Le bâti, tel que les sources le décrivent
Rueil-Malmaison ne figure pas dans la liste nationale des sites patrimoniaux remarquables du ministère de la Culture. C’est un fait vérifié, pas une absence de recherche. La contrainte y vient donc des abords de monuments historiques, pas d’un site protégé, et la commune est, après Versailles et Saint-Denis, la plus dense en monuments classés du secteur.
Le document qui s’applique
La commune relève de Paris Ouest La Défense, qui n’a pas substitué de plan intercommunal unique aux plans communaux. Le plan local d’urbanisme de Rueil-Malmaison reste le document applicable, et il évolue par modifications successives : une modification simplifiée du plan révisé a été approuvée par le conseil de territoire en février 2025.

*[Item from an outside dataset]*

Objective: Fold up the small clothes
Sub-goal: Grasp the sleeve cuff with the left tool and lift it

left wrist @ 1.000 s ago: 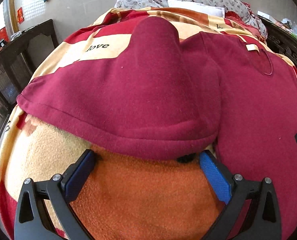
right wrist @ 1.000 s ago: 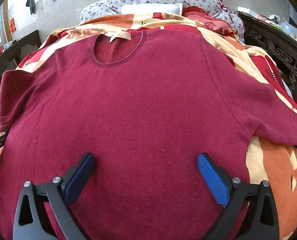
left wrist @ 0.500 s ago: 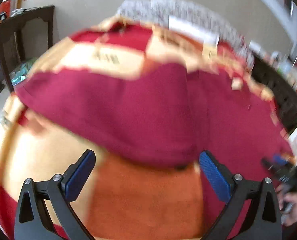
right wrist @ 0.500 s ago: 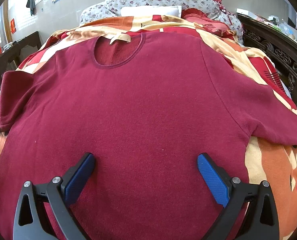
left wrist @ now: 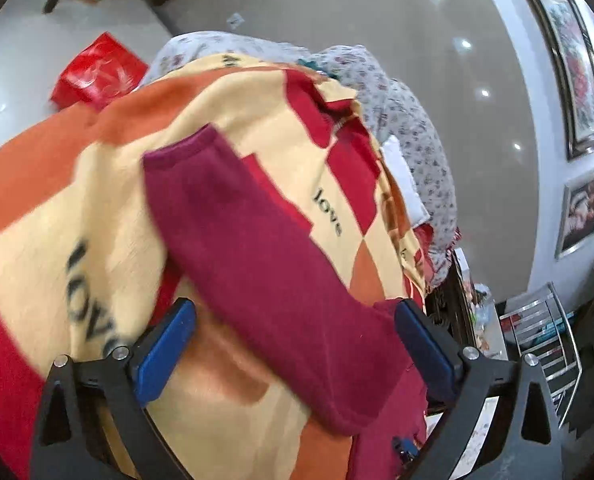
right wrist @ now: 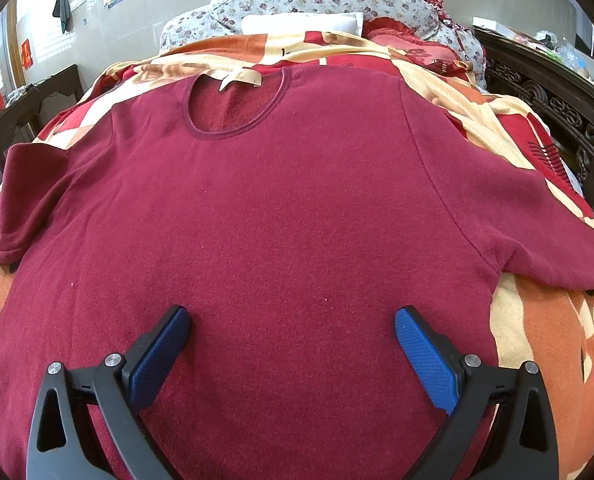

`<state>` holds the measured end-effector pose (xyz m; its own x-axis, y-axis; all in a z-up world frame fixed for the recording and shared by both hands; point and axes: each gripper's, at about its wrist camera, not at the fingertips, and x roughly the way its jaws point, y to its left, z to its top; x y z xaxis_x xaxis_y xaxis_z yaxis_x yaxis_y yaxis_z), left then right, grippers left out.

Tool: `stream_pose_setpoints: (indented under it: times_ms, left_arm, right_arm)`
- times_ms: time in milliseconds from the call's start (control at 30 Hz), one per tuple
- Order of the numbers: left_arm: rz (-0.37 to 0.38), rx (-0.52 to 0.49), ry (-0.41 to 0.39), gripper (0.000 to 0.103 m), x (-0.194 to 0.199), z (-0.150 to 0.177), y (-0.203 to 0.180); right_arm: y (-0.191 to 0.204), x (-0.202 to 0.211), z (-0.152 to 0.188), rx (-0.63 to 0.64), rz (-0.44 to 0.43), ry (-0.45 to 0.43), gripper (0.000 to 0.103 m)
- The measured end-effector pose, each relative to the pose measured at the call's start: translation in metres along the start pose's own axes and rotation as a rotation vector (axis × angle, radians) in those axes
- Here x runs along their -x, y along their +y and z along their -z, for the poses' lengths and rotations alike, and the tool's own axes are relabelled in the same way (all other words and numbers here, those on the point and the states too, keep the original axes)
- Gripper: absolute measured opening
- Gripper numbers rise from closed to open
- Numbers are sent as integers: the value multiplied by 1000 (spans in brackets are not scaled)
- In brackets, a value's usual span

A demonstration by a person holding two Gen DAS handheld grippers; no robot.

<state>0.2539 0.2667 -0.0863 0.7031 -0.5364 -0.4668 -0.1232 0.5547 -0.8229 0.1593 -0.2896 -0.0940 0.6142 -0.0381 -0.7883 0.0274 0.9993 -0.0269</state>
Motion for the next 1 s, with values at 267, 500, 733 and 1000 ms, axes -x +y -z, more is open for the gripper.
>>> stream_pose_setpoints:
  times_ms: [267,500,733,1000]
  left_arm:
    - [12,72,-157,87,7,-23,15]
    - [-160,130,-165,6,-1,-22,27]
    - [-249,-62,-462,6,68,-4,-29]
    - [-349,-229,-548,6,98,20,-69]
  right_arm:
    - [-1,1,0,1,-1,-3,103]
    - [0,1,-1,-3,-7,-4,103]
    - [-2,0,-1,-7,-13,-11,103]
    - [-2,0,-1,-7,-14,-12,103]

Ce qui est protégé, et depuis quand
Le domaine de la Malmaison, 12-13 avenue du Château-de-la-Malmaison, du XVIIᵉ au premier quart du XXᵉ siècle, est classé monument historique depuis le 17 juin 2022, classement très récent, à vérifier avant tout dossier dans le secteur. Le château dit La Petite Malmaison, 2 avenue Delille, du premier quart du XIXᵉ siècle, est classé depuis le 26 avril 1995. L’église Saint-Pierre-Saint-Paul est classée depuis le 7 août 1941, et l’ancienne caserne des Gardes Suisses, dite caserne Guynemer, avenue Paul-Doumer, du troisième quart du XVIIIᵉ siècle, depuis le 28 août 1974.
L’ensemble bâti qui identifie la commune
Trois édifices labellisés « Architecture contemporaine remarquable » en 2011 : la chapelle du collège La Salle Passy Buzenval, 50 rue Otis-Mygatt, d’Émile-Paul et Pierre Considère, 1955-1960 ; l’église Saint-Jean-Marie-Vianney, 97 boulevard National, de Jean Duthilleul et Pierre Sonrel, 1961 ; le Temple, 32 rue Molière, de Philippe Verrey, 1969-1970.